Los días de visita solían ser fuente de sorpresas. Aquél día no recibiría la habitual visita, sino que una amiga, Angelita, la llevaría a su cortijo. A pesar de no vivir cerca, habían sabido mantener viva su amistad y, aunque no con la frecuencia que quisieran, solían verse. El hecho de mudarse a la residencia sorprendió a Angelita. No lo acababa de comprender.
Hacía unos años que su marido y ella decidierno disfrutar de la vida. Y justo tras la jubilación de eĺ, decidieron gastar parte de sus ahorros en un cortijillo, una casa con piscina para ver disfrutar a los nietos y algo de huerto para cultivar sus propios tomates. Y eso que ninguno de los dos era de campo. Tras mucho insistir, un domingo recogieron a Benita y se fueron a ver el cortijo.
El camino no fue largo. Y el cortijo no era más que una parcela con una preciosa casita enmedio, una coqueta piscina y un montón de pequeños bancales por todas partes. Lo primero que llamó la atención de Benita fue un pequeño jardín dormido, más que nada por el invierno, pero en el que ya empezaban a despuntar algunas hojas verdes, señal inequívoca de que la primavera estaba cerca. Angelita comentó lo precioso que se ponía ese rincón en verano.
- Tienes que venir a verlo entonces, le dijo. ¡Ah!, y darte un baño en la piscina.
En la parte de atrás estaban la piscina y más bancales. El agua estaba ahora verdosa, pero el marido de Angelita, Pepe, no dejaba de glosar lo azul que estaba el agua en verano y los chapuzones que se pegaban sus nietos durante toda la estación. Y esoq ue en ese pueblo no hacía demasiado calor en esa época.
La casa era pequeña, con dos dormitorios, cocina y un enorme salón con chimenea, que sería el lugar perfecto para la comida elegida. Angelita no invitó a Benita sólamente para que viera la casa. Quería probar sus famosas migas en la leña, hechas al fuego de los troncos que tenían allí esperando. Con mucha pringue, como en los viejos tiempos. Con vino del país. Y con siesta después. Aunque en vez de siesta, Angelita le contó cómo habían dado con aquél lugar y los proyectos que tenía para la casa.
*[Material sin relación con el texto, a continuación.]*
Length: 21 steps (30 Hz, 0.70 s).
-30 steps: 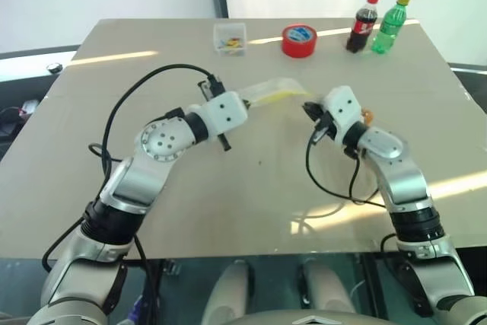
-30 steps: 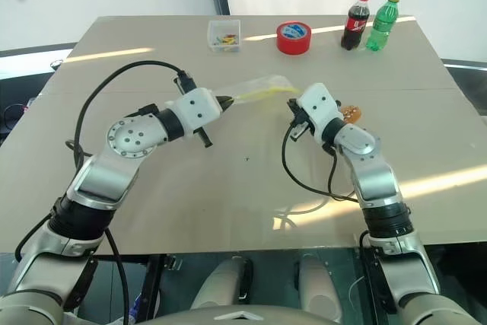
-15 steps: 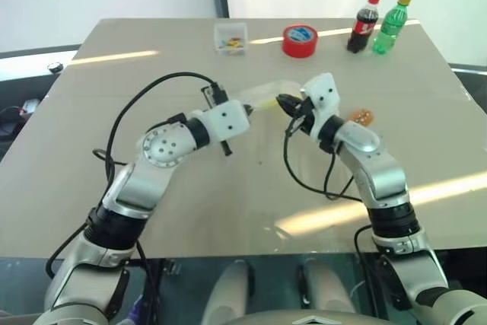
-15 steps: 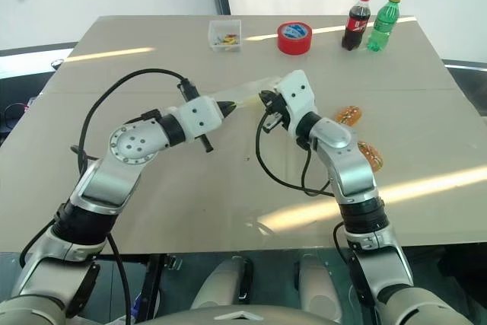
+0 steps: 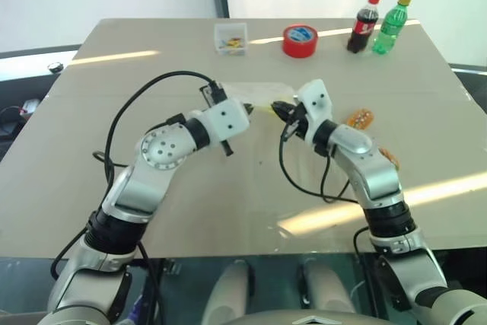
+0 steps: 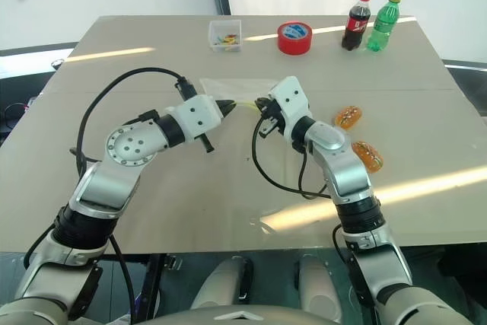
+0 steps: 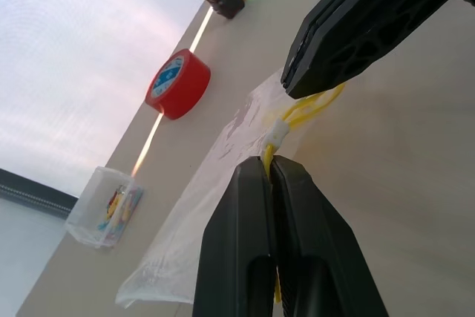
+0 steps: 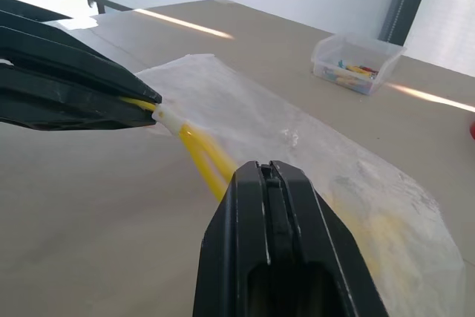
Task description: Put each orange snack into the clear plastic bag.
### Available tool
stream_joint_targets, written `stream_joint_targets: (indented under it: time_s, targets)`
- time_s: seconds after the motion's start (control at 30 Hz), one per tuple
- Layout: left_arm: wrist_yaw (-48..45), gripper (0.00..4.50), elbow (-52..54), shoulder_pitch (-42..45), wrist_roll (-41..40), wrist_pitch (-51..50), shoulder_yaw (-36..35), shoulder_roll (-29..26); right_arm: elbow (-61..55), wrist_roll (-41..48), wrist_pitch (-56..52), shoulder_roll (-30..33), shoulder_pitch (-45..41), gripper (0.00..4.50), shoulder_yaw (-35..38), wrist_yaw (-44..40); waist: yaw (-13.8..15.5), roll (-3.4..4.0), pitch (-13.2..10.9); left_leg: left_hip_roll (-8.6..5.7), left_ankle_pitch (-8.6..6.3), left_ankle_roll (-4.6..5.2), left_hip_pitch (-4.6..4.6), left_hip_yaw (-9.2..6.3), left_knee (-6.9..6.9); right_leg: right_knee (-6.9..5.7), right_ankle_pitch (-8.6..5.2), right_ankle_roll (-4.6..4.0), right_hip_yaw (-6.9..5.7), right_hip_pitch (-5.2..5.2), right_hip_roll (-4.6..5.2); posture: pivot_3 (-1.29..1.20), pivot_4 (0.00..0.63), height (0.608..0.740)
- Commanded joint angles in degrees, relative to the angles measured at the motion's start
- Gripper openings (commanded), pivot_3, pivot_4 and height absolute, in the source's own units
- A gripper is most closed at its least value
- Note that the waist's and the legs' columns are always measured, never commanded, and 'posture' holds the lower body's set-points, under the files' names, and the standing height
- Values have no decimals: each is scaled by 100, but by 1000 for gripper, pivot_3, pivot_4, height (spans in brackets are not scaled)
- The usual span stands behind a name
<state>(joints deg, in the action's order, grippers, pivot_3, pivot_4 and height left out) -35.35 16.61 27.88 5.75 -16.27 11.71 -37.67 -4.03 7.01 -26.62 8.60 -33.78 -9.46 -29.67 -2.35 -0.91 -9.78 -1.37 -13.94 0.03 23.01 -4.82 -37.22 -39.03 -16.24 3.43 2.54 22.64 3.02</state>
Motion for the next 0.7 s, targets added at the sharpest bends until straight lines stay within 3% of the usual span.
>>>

Aunque estaba bastante bien puesta, quería hacer unos retoques.
- Espero que en los domingos que quieras te vengas y me ayudes.
- No te preocupes, cuando quieras me llamas.
Por la tarde, sobre la hora en la que el Sol se pone, regresaron a sus vidas. Ella, que viajaba en el asiento de atrás del coche, se volvió para contemplar la puesta de Sol y, en ese momento, comprendió que se había enamorado de aquél lugar. Contaría los días hasta su vuelta.